Chinese nationals, the second most common nationality among sponsored study visa recipients, were granted 108,978 visas, comprising 22% of the total. However, there was a 7% decrease in grants to Chinese nationals compared to the previous year. Together, Chinese and Indian nationals make up half of all sponsored study visas.

“Chinese nationals were the second most common nationality granted sponsored study visas in the year ending September 2023, with 108,978 visas granted (22% of the total).

“Grants to Chinese nationals decreased by 7% compared to the preceding year. Chinese and Indian nationals together comprised half (50%) of all sponsored study grants,” the report said.

Nigerian nationals were issued 51,071 sponsored study visas in the year ending September 2023. This number is similar to the previous year but represents an approximately eightfold increase from 2019.

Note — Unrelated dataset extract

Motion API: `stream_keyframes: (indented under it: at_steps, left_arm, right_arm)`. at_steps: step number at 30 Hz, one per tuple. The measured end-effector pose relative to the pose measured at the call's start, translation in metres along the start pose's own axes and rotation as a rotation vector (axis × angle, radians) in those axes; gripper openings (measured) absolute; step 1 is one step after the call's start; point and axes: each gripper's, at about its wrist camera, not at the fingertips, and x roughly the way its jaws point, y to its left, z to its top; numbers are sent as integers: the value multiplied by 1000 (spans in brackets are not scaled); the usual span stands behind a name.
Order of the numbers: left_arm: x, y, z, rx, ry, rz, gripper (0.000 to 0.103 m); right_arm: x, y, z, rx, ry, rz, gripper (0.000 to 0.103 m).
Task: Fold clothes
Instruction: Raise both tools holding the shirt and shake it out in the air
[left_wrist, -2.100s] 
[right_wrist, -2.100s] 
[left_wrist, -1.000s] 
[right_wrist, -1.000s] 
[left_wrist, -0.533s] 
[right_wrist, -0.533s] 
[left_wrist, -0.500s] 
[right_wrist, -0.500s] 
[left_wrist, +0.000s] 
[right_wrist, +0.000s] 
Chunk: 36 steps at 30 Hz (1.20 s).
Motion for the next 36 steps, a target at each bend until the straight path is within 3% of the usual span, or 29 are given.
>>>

“Nigerian nationals were issued 51,071 sponsored study visas in the year ending September 2023, similar to the previous year but around 8 times the number in the year ending September 2019,” said the report.

In response to these trends and broader migration patterns, the UK announced restrictions in May 2023, set to take effect from 2024, that will bar foreign students from bringing family members into the country. This decision follows concerns over the escalating net migration figures, which reportedly hit 1 million, prompting calls from Tory MPs for Prime Minister Rishi Sunak to address the soaring numbers.

The evolving landscape of international student migration to the UK, particularly the notable increase in dependents from countries like Nigeria and India, reflects broader demographic and policy shifts. These changes are likely to have significant implications for the UK’s education sector and its approach to immigration policy in the coming years.